Em 26 de abril de 1908, o jornal O Dia, publicado em Santa Catarina, registrava a assinatura de um contrato que marcaria o início de uma importante ligação entre o litoral e o planalto: a estrada que partiria da Barra do Rio Caeté até encontrar a estrada Blumenau–Curitibanos. O documento, hoje preservado no acervo digital da Biblioteca Nacional, revela um momento decisivo na história da infraestrutura catarinense — e pode ser considerado o primeiro traçado da atual SC-350.

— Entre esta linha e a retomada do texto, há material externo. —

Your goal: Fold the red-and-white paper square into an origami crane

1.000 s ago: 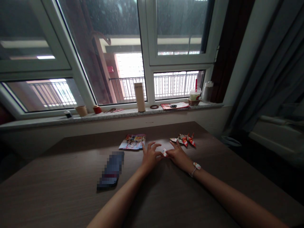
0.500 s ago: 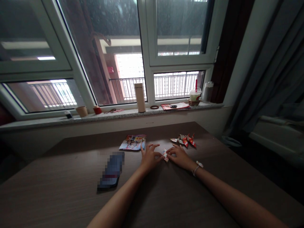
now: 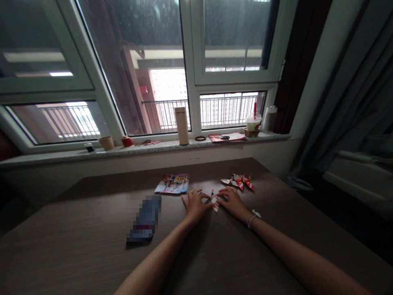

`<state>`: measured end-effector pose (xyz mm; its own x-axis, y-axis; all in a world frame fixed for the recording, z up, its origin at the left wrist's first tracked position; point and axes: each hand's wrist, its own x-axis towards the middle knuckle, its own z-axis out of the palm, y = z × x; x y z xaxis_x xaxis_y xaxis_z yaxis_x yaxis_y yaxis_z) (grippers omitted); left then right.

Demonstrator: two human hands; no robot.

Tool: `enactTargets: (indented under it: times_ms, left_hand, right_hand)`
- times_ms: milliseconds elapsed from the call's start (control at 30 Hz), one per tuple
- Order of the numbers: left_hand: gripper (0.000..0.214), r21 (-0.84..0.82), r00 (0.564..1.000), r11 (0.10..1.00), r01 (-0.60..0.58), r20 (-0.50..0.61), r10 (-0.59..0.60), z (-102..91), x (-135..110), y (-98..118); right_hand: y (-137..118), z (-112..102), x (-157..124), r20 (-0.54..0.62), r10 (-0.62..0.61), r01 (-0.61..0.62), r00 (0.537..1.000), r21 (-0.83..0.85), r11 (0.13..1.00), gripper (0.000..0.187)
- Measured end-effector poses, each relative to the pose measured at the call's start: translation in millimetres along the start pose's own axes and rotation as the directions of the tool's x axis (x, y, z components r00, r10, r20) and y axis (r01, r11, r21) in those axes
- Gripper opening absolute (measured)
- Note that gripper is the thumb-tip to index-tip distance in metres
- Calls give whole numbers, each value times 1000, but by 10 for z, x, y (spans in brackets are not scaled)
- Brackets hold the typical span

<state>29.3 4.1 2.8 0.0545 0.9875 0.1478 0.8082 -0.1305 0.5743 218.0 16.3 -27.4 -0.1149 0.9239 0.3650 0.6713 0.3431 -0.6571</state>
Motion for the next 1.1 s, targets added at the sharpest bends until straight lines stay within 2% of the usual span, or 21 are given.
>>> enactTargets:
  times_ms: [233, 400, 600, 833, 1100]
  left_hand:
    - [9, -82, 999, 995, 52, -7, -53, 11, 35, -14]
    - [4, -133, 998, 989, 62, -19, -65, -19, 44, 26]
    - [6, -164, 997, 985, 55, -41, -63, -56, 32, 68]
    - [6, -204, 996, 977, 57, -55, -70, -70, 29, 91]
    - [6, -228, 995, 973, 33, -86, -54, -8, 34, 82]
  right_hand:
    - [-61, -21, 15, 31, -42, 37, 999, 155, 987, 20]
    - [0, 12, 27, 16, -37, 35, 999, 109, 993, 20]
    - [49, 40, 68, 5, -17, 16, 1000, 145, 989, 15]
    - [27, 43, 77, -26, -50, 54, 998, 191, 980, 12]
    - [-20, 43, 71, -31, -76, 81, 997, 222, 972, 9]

O contrato foi firmado entre o Governo do Estado de Santa Catarina e o empreiteiro Carlos Napoleão Poeta, que se comprometia a abrir e construir o trecho de ligação entre o alto e o médio vale permitindo o acesso ao planalto. O texto do jornal detalha as condições: execução por empreitada, prazos rigorosos, multas diárias em caso de atraso e obrigação de conservar a estrada em bom estado após a conclusão. Era o início de uma obra que buscava integrar regiões ainda isoladas, ligando a estrada para Lages e a estrada de Blumenau às terras altas de Curitibanos, partindo da Barra do Rio Caeté — hoje território de Alfredo Wagner.
Embora o documento não traga a extensão total nem o valor global da obra, a notícia mostra que já em 1908 havia interesse público e planejamento para abrir a via que se tornaria um dos eixos centrais da comunicação entre o litoral e o planalto sul-catarinense. Na época, estradas eram abertas com ferramentas manuais e grande esforço humano, exigindo meses de trabalho em áreas montanhosas e de difícil acesso.
A figura de Carlos Napoleão Poeta merece destaque. Representa a geração de construtores que, contratados pelo poder estadual, transformaram antigas trilhas de tropeiros em estradas carroçáveis. O registro de seu nome no contrato de 1908 o coloca entre os pioneiros das obras rodoviárias de Santa Catarina.
Hoje, mais de um século depois, o traçado original evoluiu, recebeu novos revestimentos e alargamentos, e passou a ser oficialmente identificado como SC-350 — rodovia que liga Alfredo Wagner a Ituporanga e todo o Vale do Itajaí do Sul, servindo como importante corredor de desenvolvimento e turismo.
A redescoberta desse documento histórico permite reconhecer que a SC-350 nasceu de um projeto visionário do início do século XX, quando a construção de estradas era símbolo de progresso e integração territorial. O trecho entre a Barra do Rio Caeté e o entroncamento Blumenau/Curitibanos foi, portanto, a semente da rodovia que hoje corta o coração de Santa Catarina.
Na imagem em destaque um exemplo de como poderia ser o primitivo caminho de Alfredo Wagner a Ituporanga numa figura restaurada destacando o acampamento de viajantes da Serra Catarinense.